Ce rappel répond à la finalité du dispositif, qui attache l’indemnisation complémentaire à la personne de l’employeur responsable. L’action vise la faute inexcusable, dont le régime demeure indissociable du lien de subordination et de la direction effective.

B – Application aux personnes publiques employeurs et aux transferts de compétences

La solution est ici transposée au contexte des personnes publiques employeurs. La cour adopte une approche organique et non fonctionnelle du défendeur nécessaire.

Elle affirme que « la personnalité juridique ne saurait être confondue avec un ‘ site , une ‘ activité ou une ‘ compétence transférés ». La distinction entre transfert de compétences et transfert de la personnalité s’avère donc décisive pour déterminer le bon défendeur.

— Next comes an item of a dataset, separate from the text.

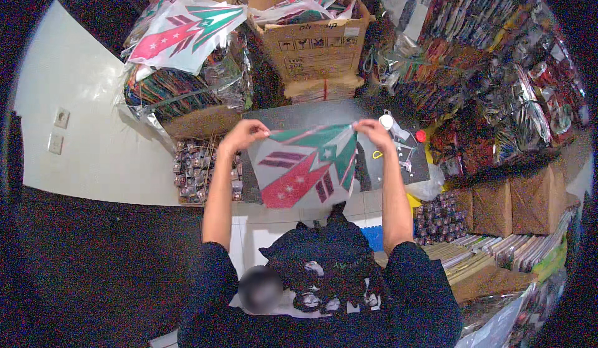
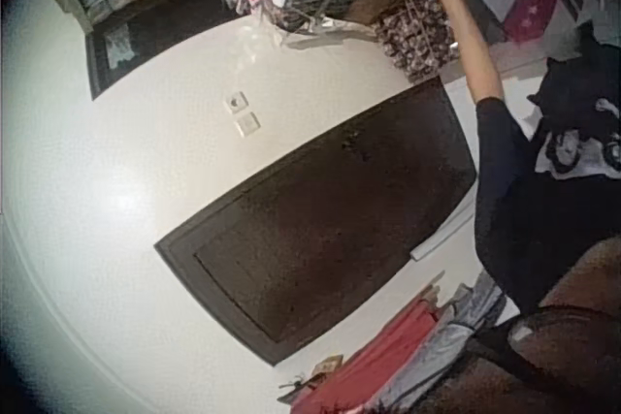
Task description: Applying glue and folding paper edges to assemble a kite frame.
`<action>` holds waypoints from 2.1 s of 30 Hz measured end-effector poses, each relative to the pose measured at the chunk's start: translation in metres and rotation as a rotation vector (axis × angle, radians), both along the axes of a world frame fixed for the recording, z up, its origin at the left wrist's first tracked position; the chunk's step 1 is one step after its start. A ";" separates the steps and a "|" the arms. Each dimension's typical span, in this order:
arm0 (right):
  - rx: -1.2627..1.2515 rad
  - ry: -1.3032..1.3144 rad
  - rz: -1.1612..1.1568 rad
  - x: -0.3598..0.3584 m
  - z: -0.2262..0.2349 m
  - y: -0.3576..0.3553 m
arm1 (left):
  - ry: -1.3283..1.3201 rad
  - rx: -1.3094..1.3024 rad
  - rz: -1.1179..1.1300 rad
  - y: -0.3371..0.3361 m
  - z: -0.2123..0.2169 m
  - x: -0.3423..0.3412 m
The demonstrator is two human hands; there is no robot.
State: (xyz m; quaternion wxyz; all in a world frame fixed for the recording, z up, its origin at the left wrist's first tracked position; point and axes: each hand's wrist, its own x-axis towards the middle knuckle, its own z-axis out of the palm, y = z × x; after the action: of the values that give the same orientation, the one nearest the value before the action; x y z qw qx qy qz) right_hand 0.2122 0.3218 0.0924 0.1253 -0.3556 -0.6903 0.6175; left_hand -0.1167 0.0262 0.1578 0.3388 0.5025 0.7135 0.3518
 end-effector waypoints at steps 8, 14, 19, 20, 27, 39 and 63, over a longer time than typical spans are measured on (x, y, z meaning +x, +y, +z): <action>0.398 0.581 0.016 -0.005 0.195 0.012 | 0.424 0.453 0.081 -0.009 0.214 0.028; 0.668 0.509 0.141 0.037 0.236 -0.023 | 0.537 0.633 0.064 -0.040 0.216 0.057; 0.855 0.282 0.226 0.053 0.154 -0.050 | 0.649 0.553 0.143 -0.059 0.094 0.069; 0.712 0.228 0.196 0.055 0.134 -0.059 | 0.628 0.516 0.160 -0.060 0.064 0.072; 0.868 0.098 0.141 0.056 -0.036 -0.064 | 0.645 0.359 0.252 -0.052 -0.106 0.094; 0.881 -0.135 0.101 0.041 -0.119 -0.108 | 0.679 -0.079 0.312 -0.050 -0.183 0.156; 0.972 -0.404 0.348 0.057 -0.138 -0.146 | 0.677 -0.126 -0.147 -0.070 -0.190 0.124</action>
State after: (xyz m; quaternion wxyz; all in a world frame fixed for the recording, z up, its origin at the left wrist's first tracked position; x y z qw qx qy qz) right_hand 0.2696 0.1760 -0.0455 0.0364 -0.2490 -0.9547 0.1588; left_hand 0.0073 -0.0434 -0.0320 0.1380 0.6187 0.7675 0.0950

Dès lors, ni la collectivité intercommunale repreneuse de la compétence, ni l’EPIC ultérieurement créé, ne se substituent à l’employeur sans texte clair. La cour souligne encore l’inopérance des transferts de compétence pour déterminer le débiteur de la créance d’indemnisation née avant dissolution du syndicat employeur.

Les arguments tirés de l’article L. 1224-2 du Code du travail, inopérants faute de contrat en cours, ne modifiaient pas cette analyse organique. Le champ de la reprise des contrats ne coïncide pas avec l’obligation d’indemnisation civile complémentaire.

II – Valeur et incidences de l’arrêt sur la pratique contentieuse

A – Une solution de stricte légalité et de saine technique

La décision est d’abord cohérente avec l’économie du Livre IV du Code de la sécurité sociale, qui personnalise la responsabilité civile complémentaire de l’employeur. La qualité pour défendre ne se déduit ni des flux d’activités ni des réallocations de compétences.

En exigeant l’assignation de l’employeur ou de son représentant légal, elle évite l’extension indue du contentieux vers des personnes morales dépourvues de qualité. Le procès demeure centré sur la personne tenue à l’obligation, ce qui garantit la sécurité juridique.

La mise hors de cause de la collectivité intercommunale s’inscrit donc dans cette logique, d’autant qu’aucun mécanisme général de reprise du passif n’était établi. La cour censure corrélativement la décision au fond rendue sans le véritable défendeur.

Le rappel selon lequel « nul ne peut être jugé en son absence » confirme l’interdiction de statuer au fond lorsque le véritable employeur n’est pas dans la cause. Le juge d’appel en déduit l’irrecevabilité des demandes et l’infirmation partielle.

B – Exigences et précautions pour la conduite des recours

L’arrêt souligne des exigences procédurales fortes pour les victimes, en particulier dans les configurations publiques de type syndicat, collectivité et EPIC successifs. L’identification de la personne morale employeur au moment du risque est une étape incontournable.

Il impose d’identifier l’employeur de l’époque du risque, puis d’appeler, le cas échéant, ses successeurs en titre légalement désignés par les textes de dissolution. La charge de la preuve de la transmission des obligations ne peut résulter d’une simple continuité fonctionnelle.

À défaut, l’action encourt l’irrecevabilité, quand bien même la prise en charge professionnelle serait acquise et le dommage avéré par la reconnaissance antérieure. Le juge ne peut suppléer la carence de mise en cause par une assimilation des personnes.

La solution incite les praticiens à articuler utilement l’instance, en joignant les personnes investies de la représentation de l’employeur dissous et les collectivités éventuellement débitrices. La présence de la caisse, utile au recouvrement subrogatoire, demeure processuellement insuffisante.

Elle rappelle enfin que la caisse, présente à l’instance, ne dispose d’aucune qualité de défendeur principal à la faute inexcusable, son recours demeurant subrogatoire. L’arrêt de la Cour d’appel de Grenoble, 11 septembre 2025, en fixe clairement les balises opératoires.